Associer film d’auteur, comédie musicale et épouvante : tel est le pari audacieux relevé par Ryan Coogler avec son dernier long-métrage. Et c’est plutôt réussi.
Le réalisateur de Creed et Black Panther affirme une nouvelle fois son style : un propos engagé porté par un cinéma de genre résolument divertissant. Ryan Coogler nous prouve, une nouvelle fois, qu’il n’est pas nécessaire de proposer un film bavard ou formellement prétentieux pour faire du cinéma engagé. Le propos est bien là, mais Cooper n’oublie pas que le langage qu’il utilise pour nous le transmettre, c’est le cinéma.
Sinners raconte l’histoire de deux frères jumeaux crapuleux (interprétés par un Michael B. Jordan dédoublé) qui quittent Chicago et leurs activités illégales pour ouvrir un club de blues dans le Mississippi, région d’où ils sont originaires Avec eux, leur jeune cousin Sammy, un guitariste prodige dont le talent attire l’attention... du Diable en personne.

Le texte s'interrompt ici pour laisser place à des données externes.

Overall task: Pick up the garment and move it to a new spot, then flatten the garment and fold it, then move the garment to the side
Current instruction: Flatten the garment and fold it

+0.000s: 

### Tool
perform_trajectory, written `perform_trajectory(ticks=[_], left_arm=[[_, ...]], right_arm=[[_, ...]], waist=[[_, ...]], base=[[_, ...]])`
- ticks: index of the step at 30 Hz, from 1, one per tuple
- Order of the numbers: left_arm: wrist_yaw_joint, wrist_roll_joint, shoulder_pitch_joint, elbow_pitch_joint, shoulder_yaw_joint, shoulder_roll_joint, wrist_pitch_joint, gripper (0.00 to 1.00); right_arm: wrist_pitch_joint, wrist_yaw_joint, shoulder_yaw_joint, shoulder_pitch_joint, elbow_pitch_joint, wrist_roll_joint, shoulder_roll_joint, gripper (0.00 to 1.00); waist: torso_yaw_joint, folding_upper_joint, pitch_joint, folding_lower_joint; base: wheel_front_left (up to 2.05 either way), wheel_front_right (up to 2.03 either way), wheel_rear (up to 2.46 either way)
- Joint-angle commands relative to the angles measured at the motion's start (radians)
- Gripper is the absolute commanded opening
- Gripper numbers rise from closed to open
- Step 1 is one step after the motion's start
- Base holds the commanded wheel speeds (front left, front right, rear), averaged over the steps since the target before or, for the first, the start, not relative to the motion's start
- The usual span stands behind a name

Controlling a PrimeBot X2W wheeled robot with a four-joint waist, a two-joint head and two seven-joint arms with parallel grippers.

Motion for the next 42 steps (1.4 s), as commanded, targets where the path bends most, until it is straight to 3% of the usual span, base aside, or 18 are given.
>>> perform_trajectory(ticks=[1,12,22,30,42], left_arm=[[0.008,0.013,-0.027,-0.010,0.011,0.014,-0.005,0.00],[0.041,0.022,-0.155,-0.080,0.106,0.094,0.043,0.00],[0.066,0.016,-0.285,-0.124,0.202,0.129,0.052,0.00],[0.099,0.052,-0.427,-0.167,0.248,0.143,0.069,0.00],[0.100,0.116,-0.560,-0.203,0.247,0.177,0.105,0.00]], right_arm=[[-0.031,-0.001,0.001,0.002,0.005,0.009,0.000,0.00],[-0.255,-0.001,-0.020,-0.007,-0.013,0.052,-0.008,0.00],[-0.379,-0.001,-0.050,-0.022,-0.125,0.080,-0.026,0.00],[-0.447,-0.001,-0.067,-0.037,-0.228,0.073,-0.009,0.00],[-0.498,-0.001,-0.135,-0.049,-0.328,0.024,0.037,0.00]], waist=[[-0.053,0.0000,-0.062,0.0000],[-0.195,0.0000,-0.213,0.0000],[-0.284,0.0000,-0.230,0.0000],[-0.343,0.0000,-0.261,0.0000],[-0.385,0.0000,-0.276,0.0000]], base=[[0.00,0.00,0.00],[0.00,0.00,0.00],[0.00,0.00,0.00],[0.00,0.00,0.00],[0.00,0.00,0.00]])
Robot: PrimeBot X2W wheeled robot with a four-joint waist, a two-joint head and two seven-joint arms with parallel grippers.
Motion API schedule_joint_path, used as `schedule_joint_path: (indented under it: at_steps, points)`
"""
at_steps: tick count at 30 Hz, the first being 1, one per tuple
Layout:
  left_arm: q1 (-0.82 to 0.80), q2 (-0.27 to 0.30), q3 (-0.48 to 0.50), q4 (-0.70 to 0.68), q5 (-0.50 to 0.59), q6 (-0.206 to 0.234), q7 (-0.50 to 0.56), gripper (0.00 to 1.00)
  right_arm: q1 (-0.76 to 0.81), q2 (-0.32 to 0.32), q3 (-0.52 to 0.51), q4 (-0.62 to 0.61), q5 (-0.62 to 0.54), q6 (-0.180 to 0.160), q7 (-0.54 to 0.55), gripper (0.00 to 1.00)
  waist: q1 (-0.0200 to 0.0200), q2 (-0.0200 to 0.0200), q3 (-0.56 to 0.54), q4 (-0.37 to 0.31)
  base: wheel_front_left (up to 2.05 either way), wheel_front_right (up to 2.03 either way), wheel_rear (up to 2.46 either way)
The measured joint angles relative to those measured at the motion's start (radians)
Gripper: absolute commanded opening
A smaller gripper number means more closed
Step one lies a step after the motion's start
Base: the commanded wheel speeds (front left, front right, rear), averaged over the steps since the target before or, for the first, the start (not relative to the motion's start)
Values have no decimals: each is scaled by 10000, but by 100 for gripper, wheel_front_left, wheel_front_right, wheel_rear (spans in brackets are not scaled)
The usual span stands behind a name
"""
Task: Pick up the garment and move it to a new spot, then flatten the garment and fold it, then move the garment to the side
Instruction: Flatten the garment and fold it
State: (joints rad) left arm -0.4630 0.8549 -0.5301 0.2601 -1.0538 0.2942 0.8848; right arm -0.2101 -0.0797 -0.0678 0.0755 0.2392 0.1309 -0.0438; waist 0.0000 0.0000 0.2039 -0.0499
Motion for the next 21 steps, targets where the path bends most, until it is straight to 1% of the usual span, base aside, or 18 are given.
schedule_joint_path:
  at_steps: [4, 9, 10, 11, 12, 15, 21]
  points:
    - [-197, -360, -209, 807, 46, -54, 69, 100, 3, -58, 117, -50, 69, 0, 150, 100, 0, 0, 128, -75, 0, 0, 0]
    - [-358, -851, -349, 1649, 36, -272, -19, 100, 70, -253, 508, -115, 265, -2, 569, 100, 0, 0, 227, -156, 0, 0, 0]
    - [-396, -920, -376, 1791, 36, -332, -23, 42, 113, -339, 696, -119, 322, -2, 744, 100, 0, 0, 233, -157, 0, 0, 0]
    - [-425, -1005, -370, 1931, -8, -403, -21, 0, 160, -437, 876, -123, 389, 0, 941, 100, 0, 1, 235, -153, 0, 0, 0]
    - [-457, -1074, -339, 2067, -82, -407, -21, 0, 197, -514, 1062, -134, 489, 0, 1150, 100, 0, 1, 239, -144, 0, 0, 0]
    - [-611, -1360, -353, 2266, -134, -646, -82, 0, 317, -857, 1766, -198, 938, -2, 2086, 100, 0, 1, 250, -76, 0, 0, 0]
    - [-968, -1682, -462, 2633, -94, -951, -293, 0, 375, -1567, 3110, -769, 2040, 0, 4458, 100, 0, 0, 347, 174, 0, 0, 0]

La première partie du film suit les préparatifs de la soirée d’ouverture du club. Construite comme une balade à travers les routes du Mississippi, elle met en scène les invitations adressées à d’anciennes connaissances. Les personnages se succèdent, chacun avec une histoire de vie à raconter : amour tragique, crime, galère dans les champs de coton… Le film prend alors des airs de compilation de blues rural, où chaque morceau – ou ici, chaque personnage – témoigne des difficultés vécues par la communauté afro-américaine dans les années 1920. On y croise des figures marquantes : le musicien marginalisé et ivrogne, la « sorcière » ayant recours aux médecines traditionnelles après la perte de son enfant, la femme blanche incapable de vivre son amour à cause de la ségrégation, l’ouvrier cotonnier…
La deuxième partie met en scène la fête d’ouverture. Tous les personnages que l’on a croisé lors de la première partie viennent échapper à leur quotidien le temps d’une soirée pour danser et boire quelques verres. Là encore, sans trop en faire ni recourir à des dialogues explicatifs, Ryan Coogler montre l’isolement économique des communautés noires américaines : un simple paiement en jetons suffit à illustrer cette réalité. À travers le langage du cinéma, il souligne la difficulté d’émancipation économique de ces populations. Durant cette soirée, la musique est omniprésente et le film nous offre de magnifiques séquences de chorégraphie mélangeant tous les styles de musique afro-americaine depuis un siècle.
C’est également dans cette seconde moitié que le film bascule dans l’horreur, avec l’introduction d’une autre dimension, perçue presque comme une alternative réjouissante à un réel cauchemardeque. Les personnages sont alors confrontés à la tentation de fuir le monde des vivants, de ne plus chercher à être de « bons chrétiens » voués au travail dans les champs. Cette soirée, loin des champs, loin de la ville, regroupe des marginalisés de la vie économique et sociale, qui se retrouvent autour de la musique pour reconstruire une identité.Cette identité, réaffirmée par la nuit et la fête, les éloigne également des normes de leur propre communauté. Sammy, fils de pasteur, devra choisir entre la respectabilité et l’émancipation. Le monde des vampires représente ici bien plus celui des marginaux qui, la nuit venue, dansent et vivent librement, que celui de l’enfer.
On a aussi droit à des séquences d’action mémorables et à des effets spéciaux dignes des grandes productions Warner. Ryan Coogler embrasse pleinement son rôle de cinéaste de genre, livrant un spectacle visuel jouissif. Vampires, morsures sanglantes, torses transpercés : tout y est. Et même une séquence finale où une quinzaine de membres du KKK, armés, sont massacrés.
Alors oui, entre tranches de vie, film de gangsters, propos politiques, scènes gore et chorégraphies musicales, Sinners part un peu dans tous les sens, c’est même un peu bordélique. Mais ça fonctionne. Un formalisme rigide aurait trahi l’esprit du film – et celui du blues. Car Sinners est avant tout une déclaration d’amour au blues : ce mélange de douleur, de fatalisme, de politique, de sexe, de christianisme, de sorcellerie, de légendes effrayantes et de fête. Ce film n’est peut-être pas le plus fidèle à l’histoire de ce genre musical, mais il en capture l’essence et la transpose dans un autre art : le cinéma.